== About this task ==
Look through the data below for the line with "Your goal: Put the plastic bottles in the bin", and transcribe it exactly together with each line after it up to and including the line with "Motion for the". Give nothing else.

BEGIN Data

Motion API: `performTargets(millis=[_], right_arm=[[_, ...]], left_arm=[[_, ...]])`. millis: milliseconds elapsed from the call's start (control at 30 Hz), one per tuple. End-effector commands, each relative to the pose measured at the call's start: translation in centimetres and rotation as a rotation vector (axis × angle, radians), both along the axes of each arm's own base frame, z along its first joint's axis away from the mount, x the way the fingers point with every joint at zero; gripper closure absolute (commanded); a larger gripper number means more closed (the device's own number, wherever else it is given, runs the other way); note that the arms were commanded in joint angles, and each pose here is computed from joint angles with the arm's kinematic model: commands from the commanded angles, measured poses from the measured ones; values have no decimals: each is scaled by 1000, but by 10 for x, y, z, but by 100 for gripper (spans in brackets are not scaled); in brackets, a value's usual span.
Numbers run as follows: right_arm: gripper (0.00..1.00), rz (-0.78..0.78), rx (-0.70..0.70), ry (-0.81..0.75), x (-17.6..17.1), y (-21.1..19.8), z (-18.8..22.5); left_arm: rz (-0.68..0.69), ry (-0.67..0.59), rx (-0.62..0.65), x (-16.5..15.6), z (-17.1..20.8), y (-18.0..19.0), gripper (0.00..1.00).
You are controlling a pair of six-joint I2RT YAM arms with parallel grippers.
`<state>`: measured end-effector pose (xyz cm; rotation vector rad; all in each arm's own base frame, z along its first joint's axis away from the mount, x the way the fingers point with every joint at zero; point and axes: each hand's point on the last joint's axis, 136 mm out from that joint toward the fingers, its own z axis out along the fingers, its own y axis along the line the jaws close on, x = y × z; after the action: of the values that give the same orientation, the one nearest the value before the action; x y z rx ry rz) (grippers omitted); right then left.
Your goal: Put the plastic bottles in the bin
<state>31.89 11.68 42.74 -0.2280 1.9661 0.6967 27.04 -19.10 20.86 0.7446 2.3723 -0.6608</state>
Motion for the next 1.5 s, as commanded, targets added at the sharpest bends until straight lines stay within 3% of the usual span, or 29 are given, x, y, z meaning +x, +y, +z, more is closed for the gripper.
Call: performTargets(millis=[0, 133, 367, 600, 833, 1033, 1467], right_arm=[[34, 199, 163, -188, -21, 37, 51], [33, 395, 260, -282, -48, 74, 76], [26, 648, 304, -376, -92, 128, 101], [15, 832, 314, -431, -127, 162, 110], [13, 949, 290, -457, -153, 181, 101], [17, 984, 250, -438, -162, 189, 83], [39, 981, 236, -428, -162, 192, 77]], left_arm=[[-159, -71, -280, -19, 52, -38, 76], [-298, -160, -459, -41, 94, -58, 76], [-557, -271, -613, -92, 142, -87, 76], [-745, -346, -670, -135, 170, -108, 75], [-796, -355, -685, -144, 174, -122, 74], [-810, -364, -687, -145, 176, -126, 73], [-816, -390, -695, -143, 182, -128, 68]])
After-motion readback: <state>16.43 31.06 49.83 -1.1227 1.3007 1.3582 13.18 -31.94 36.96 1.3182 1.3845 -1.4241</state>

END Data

== Written solution ==
Your goal: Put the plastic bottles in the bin
<state>31.89 11.68 42.74 -0.2280 1.9661 0.6967 27.04 -19.10 20.86 0.7446 2.3723 -0.6608</state>
Motion for the next 1.5 s, as commanded, targets added at the sharpest bends until straight lines stay within 3% of the usual span, or 29 are given, x, y, z meaning +x, +y, +z, more is closed for the gripper.

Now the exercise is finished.